Tras haber dominado durante este decenio la política británica, Blair,
de 54 años, se dirigió al palacio de Buckingham con su esposa Cherie
donde presentó en audiencia privada su dimisión a la reina Isabel II.
Gordon
Brown, de 56 años, espera el momento de asumir desde hace años,
abriendo un nuevo capítulo en la política nacional de ese país.
Por otra
parte, crecen los rumores sobre la inminente designación de Blair como
enviado del Cuarteto (Unión Europea, Rusia, Estados Unidos y Naciones
Unidas) a Oriente Medio.
Las discusiones del Cuarteto en Jerusalén el martes no fueron
concluyentes en este punto, pero el primer ministro irlandés, Bertie
Ahern, afirmó que Blair está listo para asumir esas funciones.

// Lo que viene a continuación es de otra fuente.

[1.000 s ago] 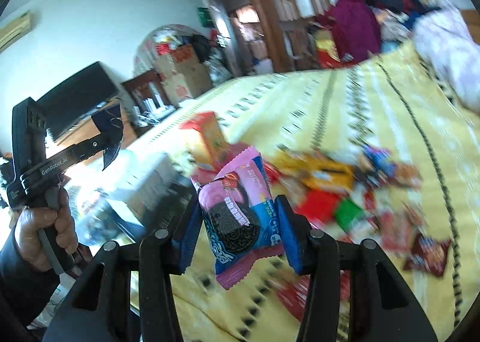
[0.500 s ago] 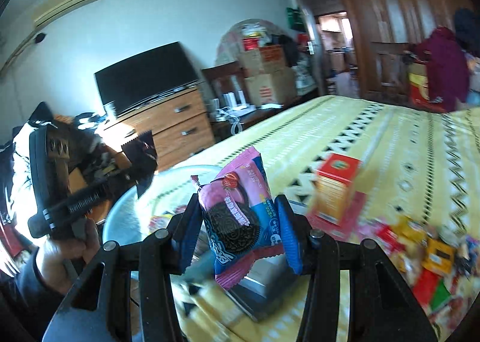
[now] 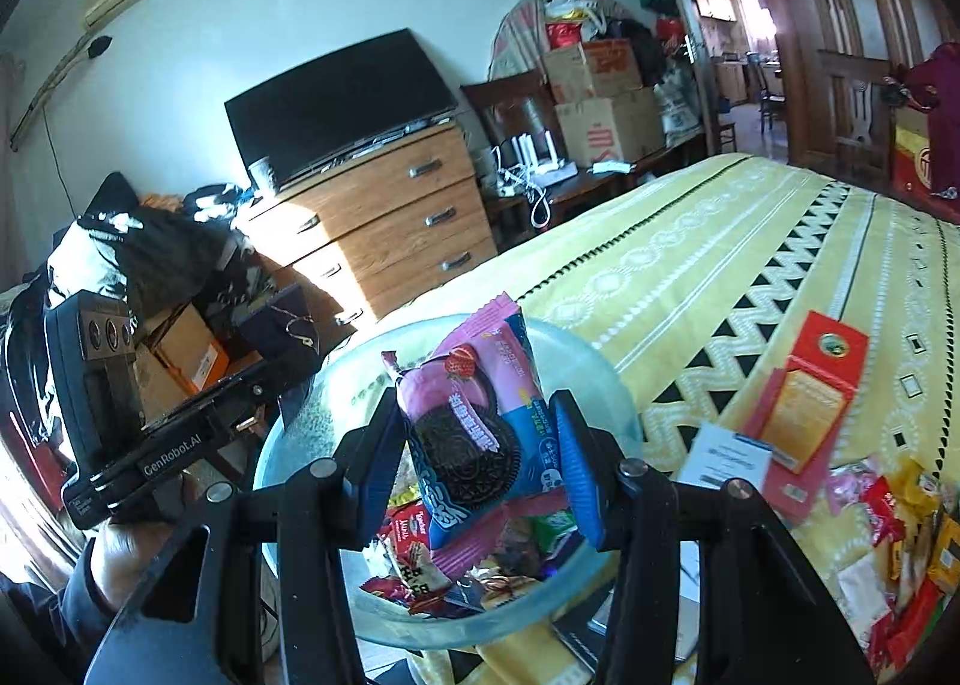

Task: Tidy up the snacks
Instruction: 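Carry both held packs over the clear bowl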

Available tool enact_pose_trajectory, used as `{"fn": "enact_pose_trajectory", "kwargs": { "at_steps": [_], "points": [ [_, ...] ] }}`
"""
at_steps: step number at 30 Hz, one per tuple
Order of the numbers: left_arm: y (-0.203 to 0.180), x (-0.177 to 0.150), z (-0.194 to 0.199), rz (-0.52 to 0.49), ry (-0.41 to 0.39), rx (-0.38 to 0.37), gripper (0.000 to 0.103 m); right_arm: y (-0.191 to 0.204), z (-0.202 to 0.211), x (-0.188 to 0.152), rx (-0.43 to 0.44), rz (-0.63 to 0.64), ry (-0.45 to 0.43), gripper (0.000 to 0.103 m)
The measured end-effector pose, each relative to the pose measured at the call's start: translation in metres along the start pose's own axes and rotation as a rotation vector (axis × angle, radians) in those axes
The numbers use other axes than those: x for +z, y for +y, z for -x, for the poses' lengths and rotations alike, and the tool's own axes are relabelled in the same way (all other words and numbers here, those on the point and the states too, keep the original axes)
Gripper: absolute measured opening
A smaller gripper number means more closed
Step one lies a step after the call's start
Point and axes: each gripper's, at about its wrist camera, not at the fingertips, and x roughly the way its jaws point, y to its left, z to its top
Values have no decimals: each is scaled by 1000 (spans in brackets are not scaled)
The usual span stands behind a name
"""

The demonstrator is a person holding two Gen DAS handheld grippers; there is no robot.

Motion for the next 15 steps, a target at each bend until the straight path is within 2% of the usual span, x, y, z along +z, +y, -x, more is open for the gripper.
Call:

Gordon Brown se convertió en el 11º primer ministro del reinado de
Isabel II sin elecciones, en su condición de nuevo jefe del partido
mayoritario en la Cámara.
Accede al puesto tras haber trabajado junto a su amigo Blair para
hacer resurgir al laborismo británico y llevarlo al poder en 1997.
Menos
carismático que su predecesor, este austero hijo de un pastor escocés
se presenta como un político determinado a afrontar "el desafío del
cambio", ejercicio difícil tras una década como hombre fuerte y
ministro de Finanzas del gobierno de Blair, con quien no obstante se
fue distanciando.
Brown
prometió un cambio de estilo, más discreto, como lo está siendo sobre
sus prioridades en su nueva responsabilidad. Aunque los analistas no
esperan cambios mayores en la política británica. Brown perfila su
nuevo gobierno mientras saborea el paso a las filas laboristas de un
diputado que el martes abandonó a los conservadores. Quentin Davies
acusó en una carta al jefe del partido conservador (principal partido
de la oposición) de "cinismo, superficialidad, y falta aparente de
convicciones".
Una muy
buena noticia para los laboristas, puesto que casi todos los sondeos
pronostican un triunfo de los conservadores de cara las próximas
legislativas, previstas para el año 2009 y que la oposición pide ya a
Brown que convoque inmediatamente, como prueba de legitimidad.